Définition de la mémoire collective

Qu’est ce que : Définition de la mémoire collective

La mémoire collective est le processus social de reconstruction du passé effectué par un groupe donné, qui partage une expérience commune autour de la période correspondante. Ce concept a été développé pour la première fois par le sociologue français Maurice Halbwachs (1877-1945), dont les idées ont été condensées dans son ouvrage Mémoire collective, publié à titre posthume en 1950. Lilén Gomez | Jan. 2022Professeur de philosophieLes groupes sociaux construisent une identité commune par la production d’une mémoire collective, c’est-à-dire par une reconstruction constante de leurs souvenirs, à travers les dialogues quotidiens, les éphémérides, les monuments, les usages et les coutumes. Ainsi, tout groupe social garantit son homogénéité dans le temps par le biais de la mémoire en tant qu’élément qui se maintient à travers le changement.

Mémoire individuelle et collective

Le phénomène de la mémoire, même lorsqu’il s’agit de souvenirs individuels, contient une dimension collective, car il est toujours structuré dans des cadres sociaux.

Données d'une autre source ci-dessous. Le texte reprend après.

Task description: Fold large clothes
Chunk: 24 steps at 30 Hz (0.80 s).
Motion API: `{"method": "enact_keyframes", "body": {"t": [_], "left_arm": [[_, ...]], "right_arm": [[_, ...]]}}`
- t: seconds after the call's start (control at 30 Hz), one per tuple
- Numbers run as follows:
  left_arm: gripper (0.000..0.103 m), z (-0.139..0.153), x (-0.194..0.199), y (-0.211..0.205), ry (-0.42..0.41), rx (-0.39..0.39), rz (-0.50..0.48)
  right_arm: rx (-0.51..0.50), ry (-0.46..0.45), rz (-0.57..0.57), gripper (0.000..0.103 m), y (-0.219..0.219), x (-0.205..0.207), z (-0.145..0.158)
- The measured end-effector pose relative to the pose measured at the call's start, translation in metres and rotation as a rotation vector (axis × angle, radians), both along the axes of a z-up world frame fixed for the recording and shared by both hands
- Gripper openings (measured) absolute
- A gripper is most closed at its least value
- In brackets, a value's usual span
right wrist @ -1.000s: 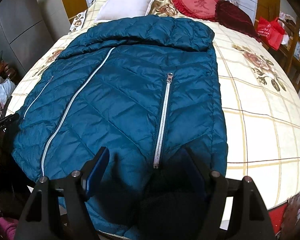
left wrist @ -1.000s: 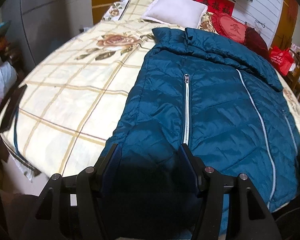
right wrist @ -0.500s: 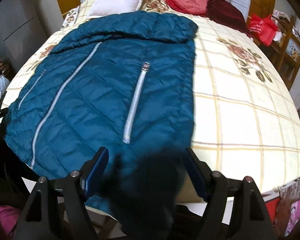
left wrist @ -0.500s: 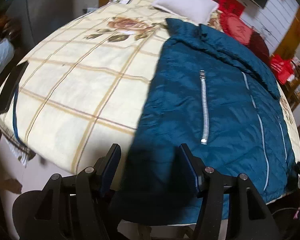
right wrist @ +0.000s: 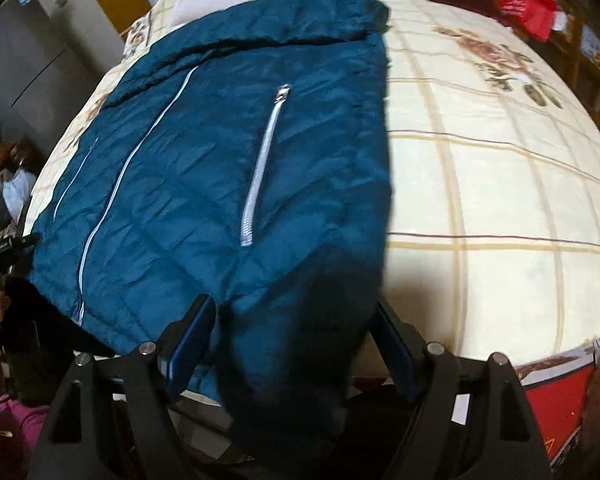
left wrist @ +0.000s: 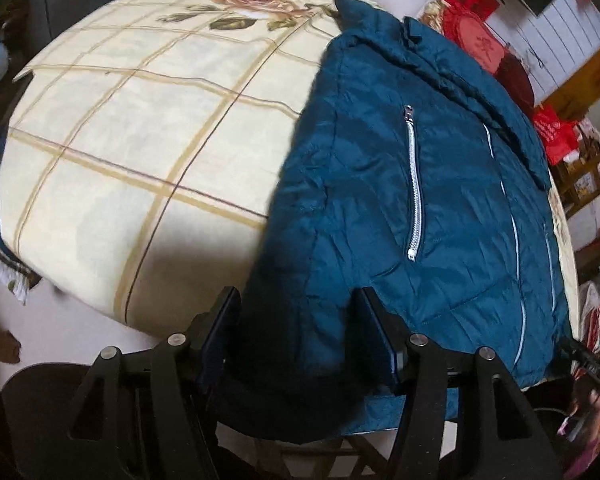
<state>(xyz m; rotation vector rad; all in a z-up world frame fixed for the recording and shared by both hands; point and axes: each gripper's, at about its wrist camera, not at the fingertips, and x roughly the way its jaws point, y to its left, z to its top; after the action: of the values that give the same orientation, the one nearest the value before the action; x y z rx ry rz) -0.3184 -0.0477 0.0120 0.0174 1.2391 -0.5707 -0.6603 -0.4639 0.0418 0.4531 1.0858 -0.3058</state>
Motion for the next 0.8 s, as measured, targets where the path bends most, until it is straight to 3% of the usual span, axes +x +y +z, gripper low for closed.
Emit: {"method": "enact_keyframes", "body": {"t": [0.2,0.57,0.7,0.77,0.8], "left_arm": [[0.076,0.0,0.005,0.002,0.014,-0.005,-0.004],[0.078,0.001,-0.013,-0.014,-0.041,0.071,-0.109],[0.069,0.002,-0.015,-0.016,-0.048,0.07,-0.124],[0.049,0.005,-0.017,-0.018,-0.068,0.066,-0.134],[0.045,0.007,-0.02,-0.019,-0.08,0.063,-0.139]], "right_arm": [[0.049,0.003,0.006,0.082,-0.001,0.005,-0.007],[0.095,-0.048,-0.012,0.081,0.006,0.01,-0.016],[0.067,-0.05,0.021,0.059,0.013,0.013,-0.015],[0.035,-0.057,0.044,0.042,0.016,0.013,-0.011],[0.016,-0.065,0.054,0.032,0.017,0.012,-0.007]]}}
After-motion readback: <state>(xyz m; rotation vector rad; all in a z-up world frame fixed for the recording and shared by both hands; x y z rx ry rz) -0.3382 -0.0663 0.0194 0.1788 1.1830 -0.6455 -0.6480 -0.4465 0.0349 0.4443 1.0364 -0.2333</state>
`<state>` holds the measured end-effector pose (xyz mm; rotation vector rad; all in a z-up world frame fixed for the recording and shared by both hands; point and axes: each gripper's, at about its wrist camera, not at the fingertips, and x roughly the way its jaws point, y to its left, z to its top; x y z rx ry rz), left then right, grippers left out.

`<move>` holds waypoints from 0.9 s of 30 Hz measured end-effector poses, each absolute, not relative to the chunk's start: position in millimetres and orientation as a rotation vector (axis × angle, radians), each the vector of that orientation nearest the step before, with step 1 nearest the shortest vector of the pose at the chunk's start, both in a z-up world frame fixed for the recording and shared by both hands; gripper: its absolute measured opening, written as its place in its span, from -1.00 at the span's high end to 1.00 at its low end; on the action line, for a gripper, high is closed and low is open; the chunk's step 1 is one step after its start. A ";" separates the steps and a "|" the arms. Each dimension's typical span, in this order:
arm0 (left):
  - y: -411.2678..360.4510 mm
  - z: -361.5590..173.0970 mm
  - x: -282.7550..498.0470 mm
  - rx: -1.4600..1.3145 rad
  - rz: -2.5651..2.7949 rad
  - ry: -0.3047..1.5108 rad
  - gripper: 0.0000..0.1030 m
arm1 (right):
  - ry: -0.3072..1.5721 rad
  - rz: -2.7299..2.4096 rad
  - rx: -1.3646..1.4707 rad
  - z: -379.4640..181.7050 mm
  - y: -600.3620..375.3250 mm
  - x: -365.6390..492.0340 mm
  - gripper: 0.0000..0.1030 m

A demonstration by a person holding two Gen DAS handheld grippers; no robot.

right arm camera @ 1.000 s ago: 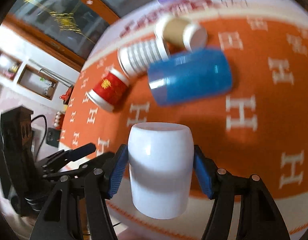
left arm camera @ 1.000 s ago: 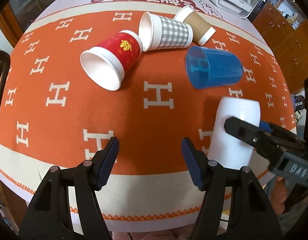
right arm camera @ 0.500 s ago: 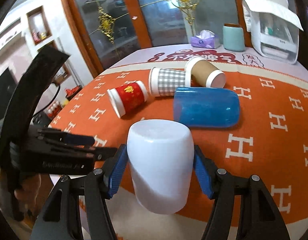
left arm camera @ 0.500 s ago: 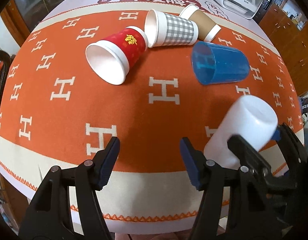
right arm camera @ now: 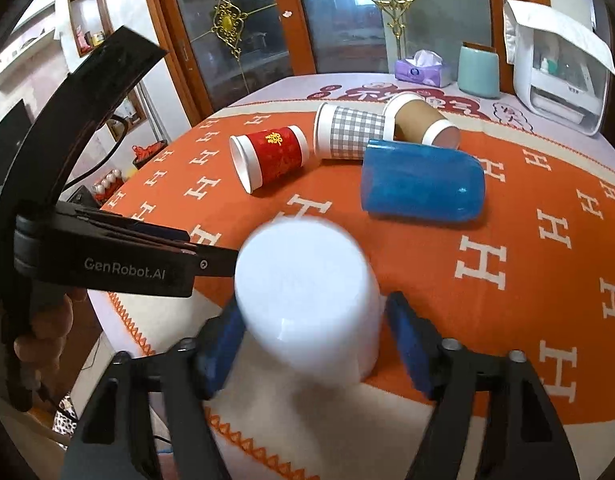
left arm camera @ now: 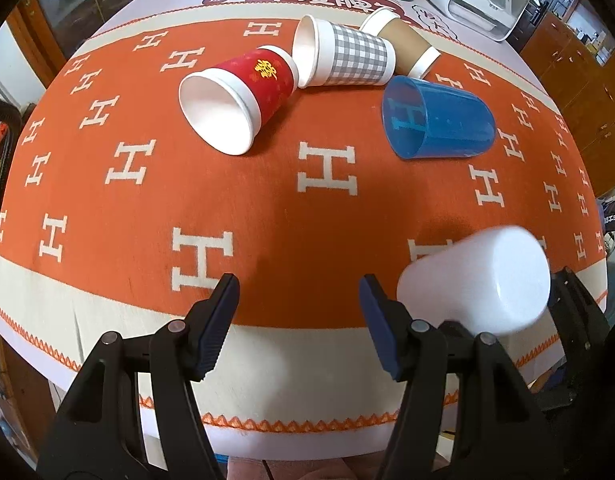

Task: Flip cup upside down
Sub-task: 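Rotate the white cup rim-down and set it on the table with the right gripper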

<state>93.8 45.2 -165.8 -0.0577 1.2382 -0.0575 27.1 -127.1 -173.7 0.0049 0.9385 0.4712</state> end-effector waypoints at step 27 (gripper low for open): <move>32.1 -118.8 57.1 -0.035 -0.081 1.225 -0.18 | 0.971 0.359 0.182 -88.1 -168.3 3.0 -0.57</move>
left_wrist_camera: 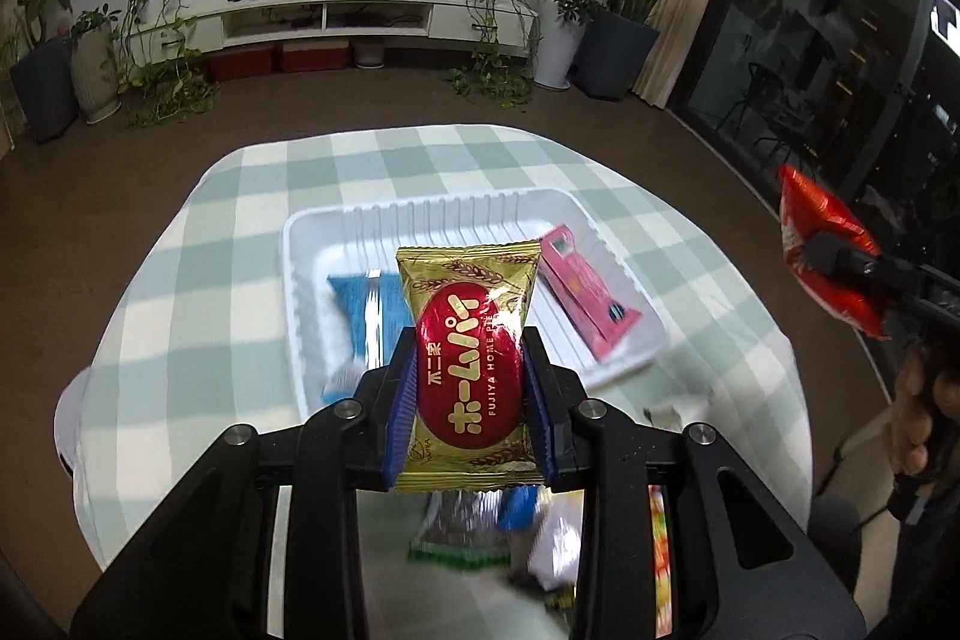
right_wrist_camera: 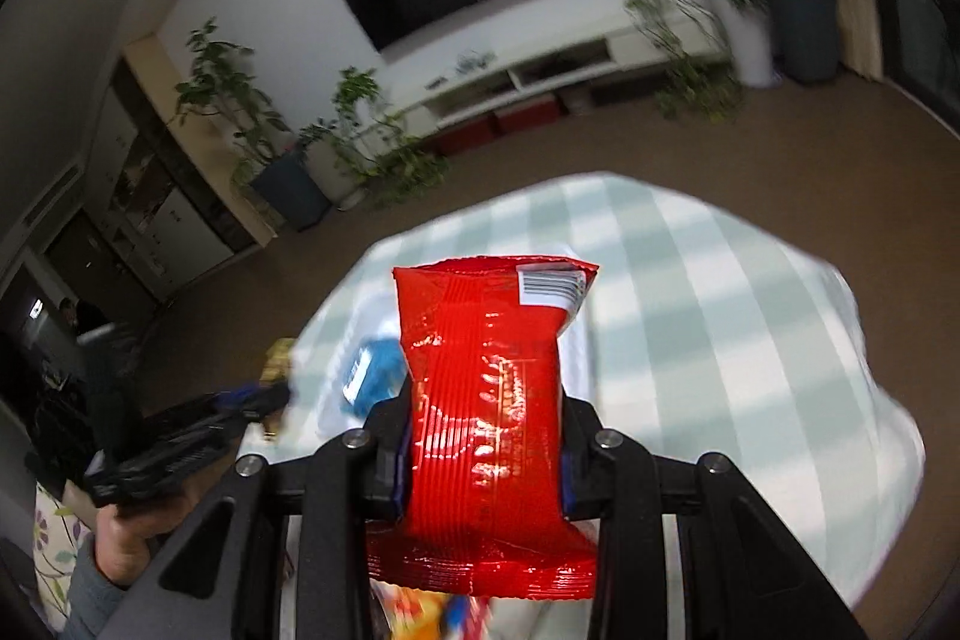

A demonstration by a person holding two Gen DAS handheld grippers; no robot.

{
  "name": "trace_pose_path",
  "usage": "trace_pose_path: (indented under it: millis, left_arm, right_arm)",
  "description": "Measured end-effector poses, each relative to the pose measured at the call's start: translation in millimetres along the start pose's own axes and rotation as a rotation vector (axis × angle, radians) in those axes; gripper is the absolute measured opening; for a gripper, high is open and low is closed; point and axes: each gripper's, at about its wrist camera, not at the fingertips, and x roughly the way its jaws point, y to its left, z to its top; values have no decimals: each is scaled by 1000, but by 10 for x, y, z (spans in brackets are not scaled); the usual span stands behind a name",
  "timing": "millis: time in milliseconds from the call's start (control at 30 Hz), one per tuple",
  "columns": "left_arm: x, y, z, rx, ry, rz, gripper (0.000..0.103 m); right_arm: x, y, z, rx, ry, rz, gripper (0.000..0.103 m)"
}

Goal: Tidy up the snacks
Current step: 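Place the wafer packet and red chip bag into the tray with both grippers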

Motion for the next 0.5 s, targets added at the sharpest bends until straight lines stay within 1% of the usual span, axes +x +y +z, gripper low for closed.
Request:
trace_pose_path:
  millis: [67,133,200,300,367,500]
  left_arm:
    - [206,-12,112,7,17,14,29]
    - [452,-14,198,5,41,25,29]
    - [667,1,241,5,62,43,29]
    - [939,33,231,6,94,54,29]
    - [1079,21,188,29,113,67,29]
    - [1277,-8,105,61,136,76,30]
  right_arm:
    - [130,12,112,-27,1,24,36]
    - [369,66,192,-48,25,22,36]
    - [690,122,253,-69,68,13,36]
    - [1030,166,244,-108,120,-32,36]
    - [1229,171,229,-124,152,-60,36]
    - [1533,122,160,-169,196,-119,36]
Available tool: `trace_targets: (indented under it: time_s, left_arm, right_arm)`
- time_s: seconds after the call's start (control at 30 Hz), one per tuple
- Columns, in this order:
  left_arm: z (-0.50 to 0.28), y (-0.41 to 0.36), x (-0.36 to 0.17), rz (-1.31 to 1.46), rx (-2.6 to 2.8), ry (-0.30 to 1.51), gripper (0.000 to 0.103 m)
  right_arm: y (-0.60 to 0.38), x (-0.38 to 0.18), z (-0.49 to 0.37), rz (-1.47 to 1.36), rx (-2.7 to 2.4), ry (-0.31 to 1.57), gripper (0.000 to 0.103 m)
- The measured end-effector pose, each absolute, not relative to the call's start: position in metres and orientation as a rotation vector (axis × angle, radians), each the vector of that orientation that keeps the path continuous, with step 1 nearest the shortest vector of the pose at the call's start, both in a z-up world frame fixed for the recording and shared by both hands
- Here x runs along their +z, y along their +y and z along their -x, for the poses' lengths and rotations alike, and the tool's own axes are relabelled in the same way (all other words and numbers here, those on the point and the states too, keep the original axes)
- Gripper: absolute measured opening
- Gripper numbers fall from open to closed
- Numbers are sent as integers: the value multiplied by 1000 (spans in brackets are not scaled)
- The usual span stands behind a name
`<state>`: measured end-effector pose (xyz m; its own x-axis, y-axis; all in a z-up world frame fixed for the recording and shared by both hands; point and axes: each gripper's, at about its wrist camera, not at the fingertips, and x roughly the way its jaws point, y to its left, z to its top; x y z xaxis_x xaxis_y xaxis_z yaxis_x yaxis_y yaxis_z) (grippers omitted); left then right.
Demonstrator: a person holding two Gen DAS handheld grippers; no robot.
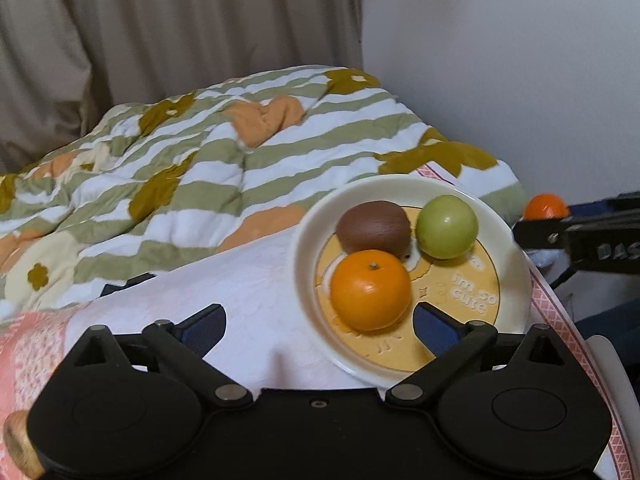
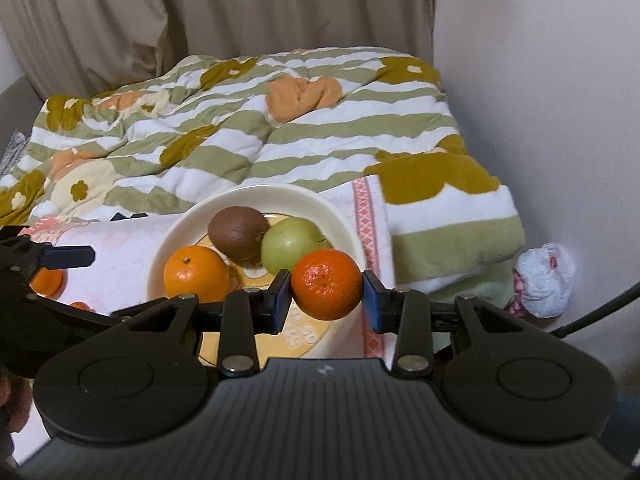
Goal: Organize fruits
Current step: 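Release the orange into the bowl with the left tool while the right tool releases the tangerine, then withdraw both tools from the bowl back over the remaining fruits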
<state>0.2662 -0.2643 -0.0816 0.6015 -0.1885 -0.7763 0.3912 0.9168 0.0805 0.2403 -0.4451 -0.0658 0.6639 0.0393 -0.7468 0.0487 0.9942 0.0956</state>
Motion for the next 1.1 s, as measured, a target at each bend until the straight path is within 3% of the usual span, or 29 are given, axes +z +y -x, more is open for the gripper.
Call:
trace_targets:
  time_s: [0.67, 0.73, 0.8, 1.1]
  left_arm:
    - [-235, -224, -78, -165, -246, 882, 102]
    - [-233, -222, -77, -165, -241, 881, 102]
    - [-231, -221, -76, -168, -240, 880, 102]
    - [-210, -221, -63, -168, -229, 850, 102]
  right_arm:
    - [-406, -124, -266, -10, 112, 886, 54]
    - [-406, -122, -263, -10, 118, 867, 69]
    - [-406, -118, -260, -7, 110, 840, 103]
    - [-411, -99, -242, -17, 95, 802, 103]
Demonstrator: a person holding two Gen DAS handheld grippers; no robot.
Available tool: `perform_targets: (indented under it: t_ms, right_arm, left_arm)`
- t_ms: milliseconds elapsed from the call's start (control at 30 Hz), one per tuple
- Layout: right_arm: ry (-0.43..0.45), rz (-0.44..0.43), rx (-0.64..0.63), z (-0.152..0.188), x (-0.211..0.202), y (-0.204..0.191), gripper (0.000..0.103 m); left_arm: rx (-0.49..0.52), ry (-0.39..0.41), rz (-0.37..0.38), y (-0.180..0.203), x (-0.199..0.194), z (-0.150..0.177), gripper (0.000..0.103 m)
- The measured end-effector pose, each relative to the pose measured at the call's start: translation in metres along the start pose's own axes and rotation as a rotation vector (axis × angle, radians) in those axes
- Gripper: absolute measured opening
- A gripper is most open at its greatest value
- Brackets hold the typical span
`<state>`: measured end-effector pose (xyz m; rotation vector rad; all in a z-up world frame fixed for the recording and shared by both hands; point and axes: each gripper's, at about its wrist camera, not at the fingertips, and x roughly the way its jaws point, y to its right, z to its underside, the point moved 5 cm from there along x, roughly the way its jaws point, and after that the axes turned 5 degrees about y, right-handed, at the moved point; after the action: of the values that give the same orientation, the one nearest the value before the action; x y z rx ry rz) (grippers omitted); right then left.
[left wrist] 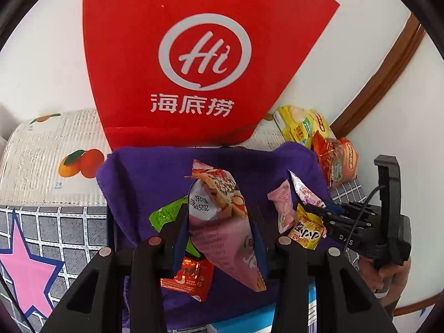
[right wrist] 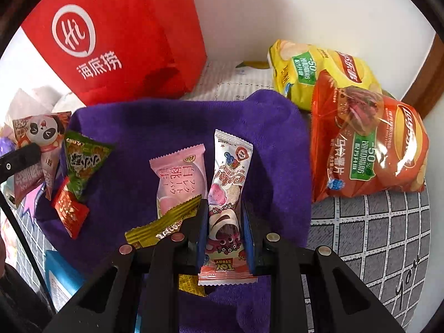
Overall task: Organize snacks
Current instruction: 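Carry the cone pack and candy bar onto the purple towel and open both tools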
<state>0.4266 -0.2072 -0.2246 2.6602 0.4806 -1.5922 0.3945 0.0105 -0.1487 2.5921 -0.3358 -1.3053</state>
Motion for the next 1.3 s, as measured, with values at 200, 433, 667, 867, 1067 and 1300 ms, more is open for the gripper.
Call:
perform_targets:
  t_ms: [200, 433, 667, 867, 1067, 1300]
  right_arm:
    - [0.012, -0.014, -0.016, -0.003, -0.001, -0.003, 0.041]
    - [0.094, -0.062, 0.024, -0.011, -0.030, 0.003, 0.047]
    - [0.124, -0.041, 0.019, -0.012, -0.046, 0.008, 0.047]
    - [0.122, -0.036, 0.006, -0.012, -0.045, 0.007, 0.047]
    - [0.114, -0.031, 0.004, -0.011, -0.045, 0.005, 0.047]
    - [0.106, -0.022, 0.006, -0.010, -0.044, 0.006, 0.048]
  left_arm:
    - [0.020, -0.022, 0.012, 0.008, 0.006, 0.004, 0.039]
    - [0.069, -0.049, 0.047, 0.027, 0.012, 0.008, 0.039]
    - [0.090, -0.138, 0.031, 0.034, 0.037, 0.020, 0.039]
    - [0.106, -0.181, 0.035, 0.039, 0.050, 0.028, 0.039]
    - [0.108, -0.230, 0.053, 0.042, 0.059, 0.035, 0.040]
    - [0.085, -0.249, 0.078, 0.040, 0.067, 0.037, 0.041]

Nos souvenirs deviennent plus fiables dans la mesure où nous les partageons avec d’autres : lorsque nous évoquons certains souvenirs avec d’autres personnes, ils sont ravivés plus fortement que lorsque nous le faisons seuls.
Cependant, même lorsque nos propres souvenirs ne sont pas partagés avec d’autres, ils restent dans un certain sens collectifs, car nous construisons notre mémoire sur la base d’expériences plus ou moins similaires d’autres personnes, déjà connues de nous par d’autres. Et, finalement, parce que nous avons nécessairement recours à un langage commun pour articuler le processus même de la mémoire. Ainsi, l’exemple mentionné par M. Halbwachs est celui d’un homme qui arrive pour la première fois en voyage à Londres et qui, en errant dans les rues, bien qu’il soit seul, se souvient d’anecdotes et d’histoires d’autres hommes. Ces histoires, d’une manière ou d’une autre, même si leurs auteurs n’étaient pas présents, finissaient par influencer la forme des souvenirs du voyageur. En ce sens, l’auteur affirmera que les témoins, c’est-à-dire les autres individus qui témoignent d’un certain phénomène, ne doivent pas nécessairement être matériellement et sensiblement présents pour que la mémoire de l’individu devienne une mémoire collective : les images d’un événement que nous connaissons grâce aux autres transforment nos impressions, même si ces images reproduisent le passé de manière inexacte. En effet, notre mémoire n’est pas une tabula rasa, c’est-à-dire qu’elle n’est pas construite à partir d’un degré zéro de la mémoire, mais reprend des souvenirs (y compris des fictions) qui ne sont pas les nôtres au sens individuel. Cependant, les influences sociales passent généralement inaperçues pour le sujet, qui considère ses souvenirs comme purement personnels. Bien que la mémoire individuelle ne soit jamais fermée au tout, il existe des différences entre elle et la mémoire collective proprement dite, dans la mesure où cette dernière regroupe les souvenirs individuels, sans se confondre avec eux.

Différence entre mémoire collective et mémoire historique

Ce qui différencie la mémoire collective de la mémoire historique, c’est que la première s’intéresse davantage aux expériences du groupe social par rapport à un phénomène donné qu’à la reconstruction des faits qui composent ce phénomène. En ce sens, elle se concentre sur les sujets qui traversent certaines expériences et sur leurs manières de construire une identité commune à partir de celles-ci – qui demeure à travers le changement – plutôt que sur l’étude des transformations de cette société dans le temps. Souvent, l’aspiration de la mémoire historique vise à s’établir comme un récit objectif (même s’il ne peut l’être qu’en apparence) ; alors que, lorsque nous parlons de mémoire collective, nous parlons toujours de la mémoire du point de vue d’un groupe.
Si pour la mémoire collective la source principale est constituée par les souvenirs et les expériences de groupe, dans le cas du récit historique, d’autres types de sources sont valorisés, liés à l’enregistrement des faits, à partir desquels le passé est systématiquement reconstruit. Dans la mémoire collective, nous ne trouvons pas cette systématicité, mais plutôt un discours assez vague, puisque, contrairement à l’histoire, il ne prétend pas être scientifiquement rigoureux.

Bibliographie

Halbwachs, M. (1991) Fragmentos de La Memoria Colectiva (Trad. M. A. Aguilar), Revista de Cultura Psicológica, Año 1, Número 1, México, UNAM-Facultad de psicología.
(2005) Memoria individual y memoria colectiva (Trad. P. Gianera), Revista Estudios, 16, Centro de Estudios Avanzados de la Universidad Nacional de Córdoba.